■ PROBLEM TO SOLVE
When you output the entries, begin with the first line and end with the line containing "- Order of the", keeping each line exactly as it is.
THE DATA Start Marker
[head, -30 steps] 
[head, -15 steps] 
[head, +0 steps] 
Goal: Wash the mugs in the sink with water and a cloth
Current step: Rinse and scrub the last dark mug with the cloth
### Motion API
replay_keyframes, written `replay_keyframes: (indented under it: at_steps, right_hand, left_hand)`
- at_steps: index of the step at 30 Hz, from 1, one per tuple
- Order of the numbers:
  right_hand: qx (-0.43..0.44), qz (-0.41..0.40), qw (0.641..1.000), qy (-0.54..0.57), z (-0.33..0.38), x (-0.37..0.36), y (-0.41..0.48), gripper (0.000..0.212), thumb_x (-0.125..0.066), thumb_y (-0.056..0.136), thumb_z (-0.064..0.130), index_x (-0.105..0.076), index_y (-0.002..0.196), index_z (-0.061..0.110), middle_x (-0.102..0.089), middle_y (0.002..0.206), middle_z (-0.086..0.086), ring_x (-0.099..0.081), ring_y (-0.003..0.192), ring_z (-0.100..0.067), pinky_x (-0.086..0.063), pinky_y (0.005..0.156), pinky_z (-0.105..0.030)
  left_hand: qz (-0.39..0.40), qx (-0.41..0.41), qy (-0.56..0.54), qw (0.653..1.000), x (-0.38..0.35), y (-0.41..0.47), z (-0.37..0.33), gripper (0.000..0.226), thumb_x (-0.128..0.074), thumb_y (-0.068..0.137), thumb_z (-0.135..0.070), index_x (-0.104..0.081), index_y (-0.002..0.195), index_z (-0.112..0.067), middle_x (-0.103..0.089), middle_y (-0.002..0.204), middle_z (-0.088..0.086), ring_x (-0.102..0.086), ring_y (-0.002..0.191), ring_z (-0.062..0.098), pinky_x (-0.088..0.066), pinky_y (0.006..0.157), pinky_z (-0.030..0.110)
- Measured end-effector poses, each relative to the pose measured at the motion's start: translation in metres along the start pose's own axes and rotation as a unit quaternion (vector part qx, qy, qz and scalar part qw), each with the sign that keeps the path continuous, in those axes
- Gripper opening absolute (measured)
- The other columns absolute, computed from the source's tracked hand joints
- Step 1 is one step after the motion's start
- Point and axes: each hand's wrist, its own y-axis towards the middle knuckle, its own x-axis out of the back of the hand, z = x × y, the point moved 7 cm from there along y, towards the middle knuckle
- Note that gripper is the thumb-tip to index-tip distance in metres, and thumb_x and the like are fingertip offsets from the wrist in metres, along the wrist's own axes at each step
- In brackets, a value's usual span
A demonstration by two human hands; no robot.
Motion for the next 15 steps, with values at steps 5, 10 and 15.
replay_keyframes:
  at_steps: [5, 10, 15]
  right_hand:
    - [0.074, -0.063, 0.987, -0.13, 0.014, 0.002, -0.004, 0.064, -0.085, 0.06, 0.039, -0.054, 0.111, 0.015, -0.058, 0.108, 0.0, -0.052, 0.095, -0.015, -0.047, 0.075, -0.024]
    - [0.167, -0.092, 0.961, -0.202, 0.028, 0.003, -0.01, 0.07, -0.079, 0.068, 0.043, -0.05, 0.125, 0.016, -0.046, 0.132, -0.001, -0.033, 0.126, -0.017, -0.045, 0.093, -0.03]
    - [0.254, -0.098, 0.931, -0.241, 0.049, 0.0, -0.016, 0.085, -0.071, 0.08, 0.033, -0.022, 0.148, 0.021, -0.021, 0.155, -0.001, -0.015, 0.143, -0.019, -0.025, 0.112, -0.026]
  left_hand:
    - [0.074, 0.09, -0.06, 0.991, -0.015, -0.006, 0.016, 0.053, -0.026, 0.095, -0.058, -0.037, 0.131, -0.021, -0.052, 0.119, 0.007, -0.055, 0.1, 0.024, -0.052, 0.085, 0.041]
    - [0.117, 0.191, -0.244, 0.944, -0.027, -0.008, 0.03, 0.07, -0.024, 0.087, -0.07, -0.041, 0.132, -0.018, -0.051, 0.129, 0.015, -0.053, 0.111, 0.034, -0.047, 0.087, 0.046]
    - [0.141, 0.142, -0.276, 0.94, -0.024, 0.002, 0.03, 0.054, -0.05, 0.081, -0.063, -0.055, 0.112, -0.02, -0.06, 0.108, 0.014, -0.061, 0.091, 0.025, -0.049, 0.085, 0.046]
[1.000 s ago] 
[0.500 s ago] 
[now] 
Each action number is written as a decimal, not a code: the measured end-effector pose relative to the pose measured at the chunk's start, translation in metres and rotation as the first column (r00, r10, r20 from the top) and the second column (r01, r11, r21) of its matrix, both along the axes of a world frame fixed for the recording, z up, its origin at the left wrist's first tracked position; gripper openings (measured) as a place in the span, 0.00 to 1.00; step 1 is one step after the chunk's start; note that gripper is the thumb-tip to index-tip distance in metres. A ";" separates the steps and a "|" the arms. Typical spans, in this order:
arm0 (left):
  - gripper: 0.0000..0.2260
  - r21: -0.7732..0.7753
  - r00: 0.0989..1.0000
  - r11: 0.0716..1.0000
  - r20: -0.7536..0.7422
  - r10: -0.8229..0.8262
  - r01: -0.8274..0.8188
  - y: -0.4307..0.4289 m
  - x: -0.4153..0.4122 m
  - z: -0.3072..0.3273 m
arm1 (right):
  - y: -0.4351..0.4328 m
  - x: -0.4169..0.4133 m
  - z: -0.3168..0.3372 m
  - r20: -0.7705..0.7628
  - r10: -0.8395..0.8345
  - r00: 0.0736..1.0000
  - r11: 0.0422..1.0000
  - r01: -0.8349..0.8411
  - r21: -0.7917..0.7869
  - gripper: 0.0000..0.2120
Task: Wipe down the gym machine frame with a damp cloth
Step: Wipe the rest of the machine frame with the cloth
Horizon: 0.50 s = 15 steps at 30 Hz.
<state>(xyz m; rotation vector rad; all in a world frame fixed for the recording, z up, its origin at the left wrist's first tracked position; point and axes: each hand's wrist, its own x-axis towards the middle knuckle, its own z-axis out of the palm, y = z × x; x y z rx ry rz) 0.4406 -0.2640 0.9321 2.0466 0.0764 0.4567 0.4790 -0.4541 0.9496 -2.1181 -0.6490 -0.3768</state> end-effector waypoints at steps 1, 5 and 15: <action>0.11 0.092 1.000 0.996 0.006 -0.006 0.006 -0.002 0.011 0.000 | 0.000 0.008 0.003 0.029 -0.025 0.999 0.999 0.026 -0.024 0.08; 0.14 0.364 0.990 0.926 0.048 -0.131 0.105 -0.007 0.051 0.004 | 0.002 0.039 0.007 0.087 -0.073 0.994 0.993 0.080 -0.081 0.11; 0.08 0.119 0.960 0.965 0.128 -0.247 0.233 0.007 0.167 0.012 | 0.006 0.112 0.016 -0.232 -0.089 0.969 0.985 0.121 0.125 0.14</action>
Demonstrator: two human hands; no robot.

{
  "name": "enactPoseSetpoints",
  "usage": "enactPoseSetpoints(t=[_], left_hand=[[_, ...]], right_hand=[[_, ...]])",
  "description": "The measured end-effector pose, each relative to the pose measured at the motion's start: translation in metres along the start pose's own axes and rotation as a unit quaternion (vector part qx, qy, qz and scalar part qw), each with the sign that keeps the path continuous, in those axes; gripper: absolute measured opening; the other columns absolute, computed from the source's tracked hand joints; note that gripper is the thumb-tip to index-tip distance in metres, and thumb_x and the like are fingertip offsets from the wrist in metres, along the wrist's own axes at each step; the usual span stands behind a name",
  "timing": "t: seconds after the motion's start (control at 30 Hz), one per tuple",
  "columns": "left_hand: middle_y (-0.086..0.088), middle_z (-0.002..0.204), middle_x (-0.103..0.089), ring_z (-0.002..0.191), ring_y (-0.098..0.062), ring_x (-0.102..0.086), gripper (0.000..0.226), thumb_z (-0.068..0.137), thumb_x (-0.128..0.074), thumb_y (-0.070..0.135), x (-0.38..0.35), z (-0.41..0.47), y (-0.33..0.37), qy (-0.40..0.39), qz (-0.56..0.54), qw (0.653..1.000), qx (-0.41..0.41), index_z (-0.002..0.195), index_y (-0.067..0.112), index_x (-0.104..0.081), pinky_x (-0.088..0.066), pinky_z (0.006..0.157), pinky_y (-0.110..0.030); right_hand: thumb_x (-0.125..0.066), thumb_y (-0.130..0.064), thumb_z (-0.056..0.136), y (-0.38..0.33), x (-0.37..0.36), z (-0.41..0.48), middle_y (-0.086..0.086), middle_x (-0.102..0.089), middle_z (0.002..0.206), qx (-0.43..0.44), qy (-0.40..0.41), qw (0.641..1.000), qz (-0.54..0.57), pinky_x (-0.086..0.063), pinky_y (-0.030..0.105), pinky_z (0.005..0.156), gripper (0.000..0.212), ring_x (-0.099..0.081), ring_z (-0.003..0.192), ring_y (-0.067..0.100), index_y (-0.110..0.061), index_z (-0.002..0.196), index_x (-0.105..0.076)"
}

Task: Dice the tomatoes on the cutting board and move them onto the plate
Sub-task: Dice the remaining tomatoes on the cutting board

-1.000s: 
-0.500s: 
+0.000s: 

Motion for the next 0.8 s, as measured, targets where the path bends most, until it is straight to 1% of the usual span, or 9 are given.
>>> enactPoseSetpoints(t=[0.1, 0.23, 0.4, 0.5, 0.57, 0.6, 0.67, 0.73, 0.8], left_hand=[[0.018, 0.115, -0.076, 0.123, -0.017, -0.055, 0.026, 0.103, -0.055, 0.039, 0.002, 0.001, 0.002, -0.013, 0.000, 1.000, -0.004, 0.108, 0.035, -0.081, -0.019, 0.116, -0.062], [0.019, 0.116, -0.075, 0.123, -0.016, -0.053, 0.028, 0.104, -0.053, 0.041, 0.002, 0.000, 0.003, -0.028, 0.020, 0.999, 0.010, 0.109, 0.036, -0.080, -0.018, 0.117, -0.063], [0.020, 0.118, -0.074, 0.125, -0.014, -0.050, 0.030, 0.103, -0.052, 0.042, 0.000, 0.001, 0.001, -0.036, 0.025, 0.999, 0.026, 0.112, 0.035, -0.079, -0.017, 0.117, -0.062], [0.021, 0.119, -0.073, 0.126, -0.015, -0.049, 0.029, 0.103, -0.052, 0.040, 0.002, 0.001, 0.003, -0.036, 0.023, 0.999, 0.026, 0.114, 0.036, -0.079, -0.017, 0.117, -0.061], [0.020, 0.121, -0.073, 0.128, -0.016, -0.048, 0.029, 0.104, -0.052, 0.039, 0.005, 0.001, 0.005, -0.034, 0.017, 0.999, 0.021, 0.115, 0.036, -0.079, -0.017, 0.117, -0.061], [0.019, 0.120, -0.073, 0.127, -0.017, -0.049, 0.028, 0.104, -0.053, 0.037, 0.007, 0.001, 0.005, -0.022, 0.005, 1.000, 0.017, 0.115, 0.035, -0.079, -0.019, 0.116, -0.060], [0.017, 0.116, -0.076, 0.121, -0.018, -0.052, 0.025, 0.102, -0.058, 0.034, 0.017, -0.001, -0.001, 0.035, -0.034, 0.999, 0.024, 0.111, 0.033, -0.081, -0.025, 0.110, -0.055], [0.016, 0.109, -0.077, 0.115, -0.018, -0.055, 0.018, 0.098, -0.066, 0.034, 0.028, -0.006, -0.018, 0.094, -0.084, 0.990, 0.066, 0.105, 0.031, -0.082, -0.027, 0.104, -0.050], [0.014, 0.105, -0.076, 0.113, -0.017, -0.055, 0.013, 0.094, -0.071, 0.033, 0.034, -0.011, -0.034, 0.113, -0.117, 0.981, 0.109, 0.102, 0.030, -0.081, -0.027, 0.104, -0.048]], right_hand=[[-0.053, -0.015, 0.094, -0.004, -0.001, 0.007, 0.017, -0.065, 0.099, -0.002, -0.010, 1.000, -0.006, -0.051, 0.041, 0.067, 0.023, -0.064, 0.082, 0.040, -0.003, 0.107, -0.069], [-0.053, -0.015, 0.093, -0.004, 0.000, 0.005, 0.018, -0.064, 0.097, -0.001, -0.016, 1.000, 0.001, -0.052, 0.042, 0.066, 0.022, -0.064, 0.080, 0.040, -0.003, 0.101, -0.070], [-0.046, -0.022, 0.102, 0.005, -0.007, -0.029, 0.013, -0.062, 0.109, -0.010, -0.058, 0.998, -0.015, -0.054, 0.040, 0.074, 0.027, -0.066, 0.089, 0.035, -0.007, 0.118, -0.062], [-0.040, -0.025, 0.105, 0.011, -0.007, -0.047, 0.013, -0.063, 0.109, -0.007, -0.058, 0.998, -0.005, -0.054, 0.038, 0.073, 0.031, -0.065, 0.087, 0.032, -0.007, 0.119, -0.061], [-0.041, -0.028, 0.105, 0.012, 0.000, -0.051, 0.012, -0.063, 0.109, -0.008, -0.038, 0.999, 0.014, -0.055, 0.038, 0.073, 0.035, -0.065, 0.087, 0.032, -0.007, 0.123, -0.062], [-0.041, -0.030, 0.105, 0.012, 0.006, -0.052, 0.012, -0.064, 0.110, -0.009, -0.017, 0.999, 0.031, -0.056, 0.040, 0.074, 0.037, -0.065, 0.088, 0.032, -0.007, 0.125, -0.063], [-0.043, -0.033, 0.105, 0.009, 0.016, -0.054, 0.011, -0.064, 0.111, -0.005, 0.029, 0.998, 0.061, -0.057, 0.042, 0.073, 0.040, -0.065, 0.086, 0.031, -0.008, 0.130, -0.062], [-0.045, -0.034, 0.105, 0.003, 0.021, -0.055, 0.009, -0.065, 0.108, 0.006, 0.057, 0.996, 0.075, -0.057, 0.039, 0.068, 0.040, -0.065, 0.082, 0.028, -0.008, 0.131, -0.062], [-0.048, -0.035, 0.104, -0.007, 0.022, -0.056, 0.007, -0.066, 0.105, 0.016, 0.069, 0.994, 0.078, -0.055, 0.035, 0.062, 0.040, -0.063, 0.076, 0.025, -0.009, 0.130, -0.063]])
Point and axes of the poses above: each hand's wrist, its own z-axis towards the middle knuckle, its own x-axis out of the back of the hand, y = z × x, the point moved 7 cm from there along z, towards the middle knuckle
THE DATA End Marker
■ RESPONSE TO THE EXERCISE
[head, -30 steps] 
[head, -15 steps] 
[head, +0 steps] 
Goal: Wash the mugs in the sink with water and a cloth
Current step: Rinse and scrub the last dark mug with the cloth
### Motion API
replay_keyframes, written `replay_keyframes: (indented under it: at_steps, right_hand, left_hand)`
- at_steps: index of the step at 30 Hz, from 1, one per tuple
- Order of the numbers:

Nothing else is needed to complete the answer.